In addition to asking presidential candidate preference, we also often ask survey respondents to predict the election outcome. Indeed, there's some evidence that the second question is more accurate than the first, at least in terms of gauging an electoral result. Obviously that didn't happen this past presidential election year -- both preference and expectation called it wrong.
A lot of what we're looking at, when it comes to Donald Trump, is whether survey mode (face-to-face, phone, online, etc.) affects his results. The hypothesis is that on the phone or face-to-face, respondents are a little less willing to voice their Trump support. That's the hypothesis, but Pew just published a big thing on this and found no mode effect. Here I'm looking at predictions of who will win and survey mode, based on freshly released 2016 ANES data. Caveat -- this is an early, advanced release, and a cleaner version of the data will be released soon.
Here's what I've got so far, hacking away between classes.
Using weighted data, we find that more people anticipated a Hillary Clinton win than Trump.

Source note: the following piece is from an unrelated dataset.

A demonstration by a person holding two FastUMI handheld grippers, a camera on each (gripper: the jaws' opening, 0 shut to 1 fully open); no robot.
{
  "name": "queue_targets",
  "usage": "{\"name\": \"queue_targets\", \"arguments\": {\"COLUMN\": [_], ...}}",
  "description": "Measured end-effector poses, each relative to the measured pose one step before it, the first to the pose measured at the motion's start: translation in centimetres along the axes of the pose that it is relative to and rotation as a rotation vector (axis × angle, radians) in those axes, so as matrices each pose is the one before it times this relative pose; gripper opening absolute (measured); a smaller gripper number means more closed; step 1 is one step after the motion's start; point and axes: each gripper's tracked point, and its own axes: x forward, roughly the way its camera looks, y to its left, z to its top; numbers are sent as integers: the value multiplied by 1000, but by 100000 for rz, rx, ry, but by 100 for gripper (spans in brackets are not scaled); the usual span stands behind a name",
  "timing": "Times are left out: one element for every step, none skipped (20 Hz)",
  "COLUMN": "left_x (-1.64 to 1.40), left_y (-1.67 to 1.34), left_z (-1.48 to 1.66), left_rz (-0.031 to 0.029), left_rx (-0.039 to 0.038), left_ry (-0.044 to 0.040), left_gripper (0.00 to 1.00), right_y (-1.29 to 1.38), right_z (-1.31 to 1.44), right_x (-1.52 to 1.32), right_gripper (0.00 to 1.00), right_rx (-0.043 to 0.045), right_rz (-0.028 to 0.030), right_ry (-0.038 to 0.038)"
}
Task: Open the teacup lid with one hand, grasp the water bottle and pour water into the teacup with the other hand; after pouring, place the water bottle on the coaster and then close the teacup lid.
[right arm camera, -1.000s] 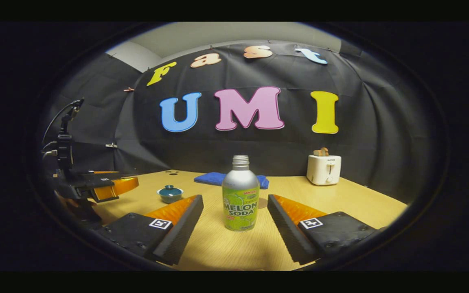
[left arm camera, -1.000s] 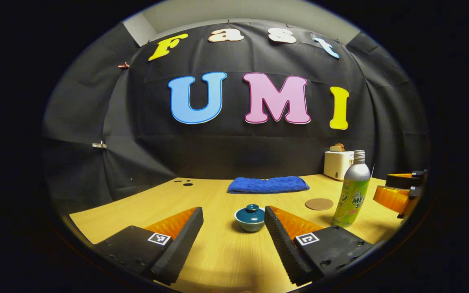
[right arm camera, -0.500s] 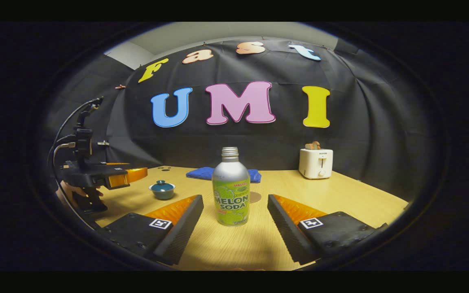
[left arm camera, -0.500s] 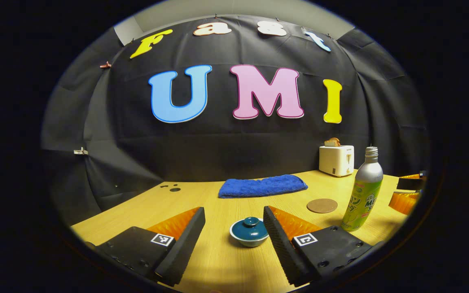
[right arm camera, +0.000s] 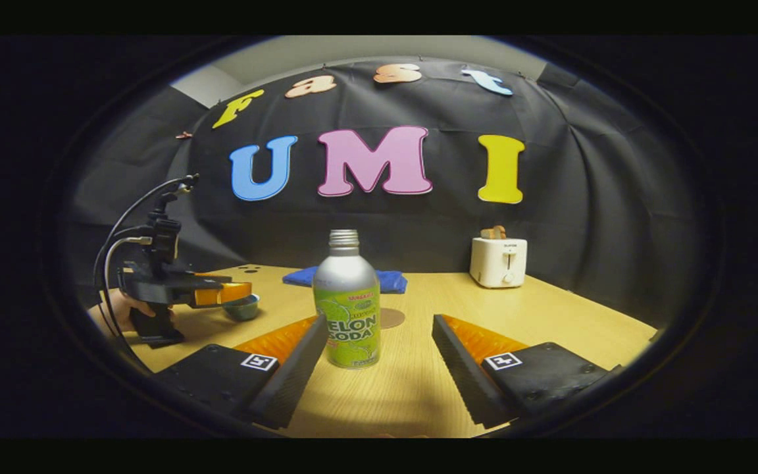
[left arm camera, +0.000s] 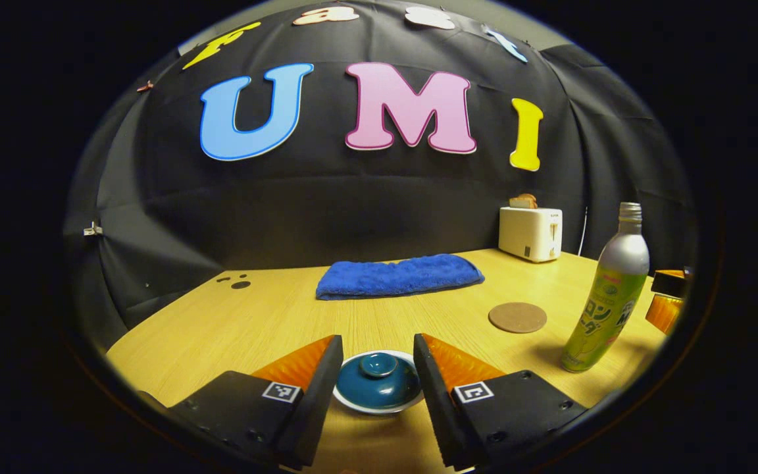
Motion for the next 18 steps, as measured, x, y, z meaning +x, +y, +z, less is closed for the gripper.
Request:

Overall, in weighted data, 61.3 percent predicted Clinton would win, 34.8 percent predicted Trump would win (the rest are scattered across "other" or refused and so on).
OK, how about mode?
In this case we're comparing face-to-face surveys with a web-based (online) surveys. Glancing at the results, I don't see much of a mode effect on predicting the winner. Turns out, in face-to-face and web-based, the same number of people predicted Trump would win (34.8 percent). Clinton had slightly higher in face-to-face (64.3 percent) than online (60.3 percent), but that's not all that big a gap.
Simply put, survey mode made no substantive difference in who people predicted would win the 2016 presidential election. What's fascinating, at least to me, is best I can tell this is the largest "miss" in this ANES question going all the way back to 1952. I'll write more on that another day when I can dig up my data from 1952 to 2012.